The image of Rudolph Bauer rippled across the tangled circuits of memory. The Fat Man. Or, as Paul and I often joked, the largest German director of his day. Paul Grosvenor had produced one of Rudolph’s films—the last one, as it turned out, a big homo wet dream called Tarantella. Paul also directed a documentary film about Rudolph, for which Robert Sheib wrote a memorably unflattering narration. Most of the Germans I knew had been somehow mixed up with Rudolph, if not totally controlled by him. Paul, for instance, had had great plans of producing all Rudolph’s future movies, but then the great director overdosed on Mandrax in his Munich flat, dying with his head wedged into the toilet bowl. Since Rudolph had been a tyrannical, crazily vicious person (not consistently, that was the odd thing about Rudolph, he could also be the nicest person in the world, and there was never any logical reason for his viciousness, unless it was an irrational fear of abandonment) his passing wasn’t an unmitigated tragedy for his stunned circle. “A cross,” Paul once eulogized, “between the goose that laid the golden eggs and Dracula.”
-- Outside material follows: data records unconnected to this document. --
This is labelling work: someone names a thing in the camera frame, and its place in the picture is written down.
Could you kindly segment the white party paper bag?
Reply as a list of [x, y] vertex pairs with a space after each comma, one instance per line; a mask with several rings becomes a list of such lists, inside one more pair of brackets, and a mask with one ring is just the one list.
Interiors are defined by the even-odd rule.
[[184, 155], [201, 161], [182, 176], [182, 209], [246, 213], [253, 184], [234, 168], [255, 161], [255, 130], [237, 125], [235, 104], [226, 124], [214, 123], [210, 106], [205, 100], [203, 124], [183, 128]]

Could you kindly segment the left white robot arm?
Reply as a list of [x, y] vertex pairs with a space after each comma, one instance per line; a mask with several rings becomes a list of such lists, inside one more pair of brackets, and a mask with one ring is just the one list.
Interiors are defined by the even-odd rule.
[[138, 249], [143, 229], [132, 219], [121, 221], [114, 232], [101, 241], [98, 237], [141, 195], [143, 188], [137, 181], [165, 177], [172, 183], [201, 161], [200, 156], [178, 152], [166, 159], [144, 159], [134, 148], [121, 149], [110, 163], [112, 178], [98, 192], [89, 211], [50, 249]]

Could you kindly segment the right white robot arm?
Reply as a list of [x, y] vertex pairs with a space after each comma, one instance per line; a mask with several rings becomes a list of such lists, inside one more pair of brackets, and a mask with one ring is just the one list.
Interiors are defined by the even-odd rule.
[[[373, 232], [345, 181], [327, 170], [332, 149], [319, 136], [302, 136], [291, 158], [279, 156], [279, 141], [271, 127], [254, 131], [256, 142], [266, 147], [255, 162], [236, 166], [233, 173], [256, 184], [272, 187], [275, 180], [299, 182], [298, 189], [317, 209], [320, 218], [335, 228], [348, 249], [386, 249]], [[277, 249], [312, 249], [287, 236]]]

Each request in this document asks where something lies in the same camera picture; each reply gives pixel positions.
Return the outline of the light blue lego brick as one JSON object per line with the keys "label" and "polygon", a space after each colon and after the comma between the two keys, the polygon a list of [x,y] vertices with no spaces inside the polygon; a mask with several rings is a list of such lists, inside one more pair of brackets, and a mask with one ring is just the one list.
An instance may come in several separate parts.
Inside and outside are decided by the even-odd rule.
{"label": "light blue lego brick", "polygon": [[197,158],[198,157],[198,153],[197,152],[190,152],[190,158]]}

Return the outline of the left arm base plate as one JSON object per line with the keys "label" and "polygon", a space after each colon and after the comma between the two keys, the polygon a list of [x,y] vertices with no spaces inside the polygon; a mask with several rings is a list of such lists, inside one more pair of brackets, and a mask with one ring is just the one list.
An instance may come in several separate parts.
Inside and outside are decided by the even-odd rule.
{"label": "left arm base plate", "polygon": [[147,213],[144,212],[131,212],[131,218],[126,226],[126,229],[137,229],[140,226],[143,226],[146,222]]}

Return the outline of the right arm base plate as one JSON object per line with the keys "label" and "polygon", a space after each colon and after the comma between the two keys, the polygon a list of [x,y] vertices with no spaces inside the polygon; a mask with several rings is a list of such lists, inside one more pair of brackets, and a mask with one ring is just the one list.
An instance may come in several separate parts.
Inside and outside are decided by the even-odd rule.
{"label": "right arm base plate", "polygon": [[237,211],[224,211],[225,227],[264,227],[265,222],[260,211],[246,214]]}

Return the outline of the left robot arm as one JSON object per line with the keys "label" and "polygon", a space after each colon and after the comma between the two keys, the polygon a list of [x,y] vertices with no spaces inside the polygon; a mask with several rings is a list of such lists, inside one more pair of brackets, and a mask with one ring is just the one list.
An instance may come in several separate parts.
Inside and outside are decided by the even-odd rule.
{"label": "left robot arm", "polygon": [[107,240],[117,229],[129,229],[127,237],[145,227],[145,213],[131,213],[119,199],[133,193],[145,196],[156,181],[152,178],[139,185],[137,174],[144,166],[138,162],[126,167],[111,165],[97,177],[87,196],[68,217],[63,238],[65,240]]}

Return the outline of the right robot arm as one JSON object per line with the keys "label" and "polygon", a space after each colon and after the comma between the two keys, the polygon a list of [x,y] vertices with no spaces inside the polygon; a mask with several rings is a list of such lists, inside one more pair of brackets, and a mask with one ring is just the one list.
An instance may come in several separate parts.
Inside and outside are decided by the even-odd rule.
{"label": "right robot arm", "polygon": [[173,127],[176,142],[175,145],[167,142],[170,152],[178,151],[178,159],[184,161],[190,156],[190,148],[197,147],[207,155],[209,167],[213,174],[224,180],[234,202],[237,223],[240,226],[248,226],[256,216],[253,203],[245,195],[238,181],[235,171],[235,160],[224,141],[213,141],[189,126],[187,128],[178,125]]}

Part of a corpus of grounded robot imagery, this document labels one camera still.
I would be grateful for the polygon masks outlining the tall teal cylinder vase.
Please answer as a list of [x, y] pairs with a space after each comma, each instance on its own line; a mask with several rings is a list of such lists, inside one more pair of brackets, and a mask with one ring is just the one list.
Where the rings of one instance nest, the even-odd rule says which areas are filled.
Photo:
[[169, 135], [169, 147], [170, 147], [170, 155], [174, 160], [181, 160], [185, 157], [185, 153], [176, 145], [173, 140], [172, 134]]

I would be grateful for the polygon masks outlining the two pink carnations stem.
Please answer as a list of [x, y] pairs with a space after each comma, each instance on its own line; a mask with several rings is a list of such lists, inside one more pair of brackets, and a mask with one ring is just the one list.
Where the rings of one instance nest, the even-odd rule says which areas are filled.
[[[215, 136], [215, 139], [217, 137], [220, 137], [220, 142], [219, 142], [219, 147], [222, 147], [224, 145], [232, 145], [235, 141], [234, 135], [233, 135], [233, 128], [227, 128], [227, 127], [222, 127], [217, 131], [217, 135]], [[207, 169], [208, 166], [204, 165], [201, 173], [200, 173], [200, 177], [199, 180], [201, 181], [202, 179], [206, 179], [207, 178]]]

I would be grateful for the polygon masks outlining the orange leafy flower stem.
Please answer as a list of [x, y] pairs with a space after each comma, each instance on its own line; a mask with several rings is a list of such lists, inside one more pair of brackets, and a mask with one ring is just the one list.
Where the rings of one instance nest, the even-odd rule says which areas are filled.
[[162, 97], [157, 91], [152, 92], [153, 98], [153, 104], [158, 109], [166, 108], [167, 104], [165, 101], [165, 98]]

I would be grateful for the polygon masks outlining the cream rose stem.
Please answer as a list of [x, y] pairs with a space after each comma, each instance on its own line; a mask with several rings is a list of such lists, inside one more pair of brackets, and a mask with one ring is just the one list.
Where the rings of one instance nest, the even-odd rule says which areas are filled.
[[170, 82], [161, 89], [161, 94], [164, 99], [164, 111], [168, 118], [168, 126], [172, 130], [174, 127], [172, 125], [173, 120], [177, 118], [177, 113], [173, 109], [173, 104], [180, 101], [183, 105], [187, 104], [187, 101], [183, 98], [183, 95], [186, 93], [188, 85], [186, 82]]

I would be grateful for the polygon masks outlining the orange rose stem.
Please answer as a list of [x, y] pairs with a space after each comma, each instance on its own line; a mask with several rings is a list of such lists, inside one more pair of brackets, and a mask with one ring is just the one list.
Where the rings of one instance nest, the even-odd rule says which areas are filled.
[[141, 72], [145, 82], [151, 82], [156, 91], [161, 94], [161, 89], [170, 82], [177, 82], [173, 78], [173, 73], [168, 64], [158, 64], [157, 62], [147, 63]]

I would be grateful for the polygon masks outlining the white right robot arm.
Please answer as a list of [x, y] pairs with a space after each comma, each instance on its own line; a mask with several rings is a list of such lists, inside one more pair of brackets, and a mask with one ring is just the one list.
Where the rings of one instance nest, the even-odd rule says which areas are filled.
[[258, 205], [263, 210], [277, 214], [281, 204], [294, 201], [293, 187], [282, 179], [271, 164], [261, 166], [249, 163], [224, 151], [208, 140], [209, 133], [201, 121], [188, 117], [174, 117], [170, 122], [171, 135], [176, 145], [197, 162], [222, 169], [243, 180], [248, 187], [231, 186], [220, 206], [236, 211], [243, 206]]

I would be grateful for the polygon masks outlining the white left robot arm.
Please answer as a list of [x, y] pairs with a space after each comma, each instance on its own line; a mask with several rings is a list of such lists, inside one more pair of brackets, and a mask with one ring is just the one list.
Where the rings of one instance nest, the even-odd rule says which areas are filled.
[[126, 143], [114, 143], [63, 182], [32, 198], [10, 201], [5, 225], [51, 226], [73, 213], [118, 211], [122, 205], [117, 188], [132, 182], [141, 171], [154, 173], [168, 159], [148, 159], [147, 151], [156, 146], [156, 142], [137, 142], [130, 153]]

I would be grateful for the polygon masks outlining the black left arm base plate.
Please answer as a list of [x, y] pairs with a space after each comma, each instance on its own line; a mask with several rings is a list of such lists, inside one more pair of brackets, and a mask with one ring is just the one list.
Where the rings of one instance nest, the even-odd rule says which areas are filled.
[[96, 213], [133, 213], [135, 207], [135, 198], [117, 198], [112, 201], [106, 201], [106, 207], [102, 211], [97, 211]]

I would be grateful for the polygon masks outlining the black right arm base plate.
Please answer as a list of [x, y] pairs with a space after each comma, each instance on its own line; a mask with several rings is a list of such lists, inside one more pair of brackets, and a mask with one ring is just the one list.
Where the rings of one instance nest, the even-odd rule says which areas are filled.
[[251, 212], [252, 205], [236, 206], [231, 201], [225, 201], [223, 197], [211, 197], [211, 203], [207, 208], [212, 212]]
I had met Paul in Paris after Rudolph’s death. Paul was still dining out on Tarantella then, and acted very grand, rather as if Rudolph were only temporarily dead and would soon launch a new project. Shortly after we became friends, Paul suffered a series of reversals, including lawsuits from Rudolph’s family, and at some juncture he filed for bankruptcy. Paul found his producing ambitions completely blocked. He kept busy with acting. He also directed several low-budget movies. These were all short subjects except one, The Laughter in the Next Room, which he’d hired me to appear in and shot in South America.
I remembered Cartagena as I scanned my forearms, unable to decide if particular tiny moles had been there for a long time. I remembered the bowl of the outer city, hills pockmarked with fortresses. In my memory the city had become a recumbent, scar-pestered body whose breath was the soughing of the tide.
“Do these little dots look normal to you?”
Robert examined my arm with pretended gravity.
“Yes,” he said. “Everybody gets those.”
I withdrew my arm. “I can’t help it,” I said. “When people drop all around you like flies. Not that you see so many dead flies. I’m always looking for tokens of the plague. I tell myself I should pitch a tent in the cemetery, since everyone will end up there eventually.” I said this as a charm against calamity.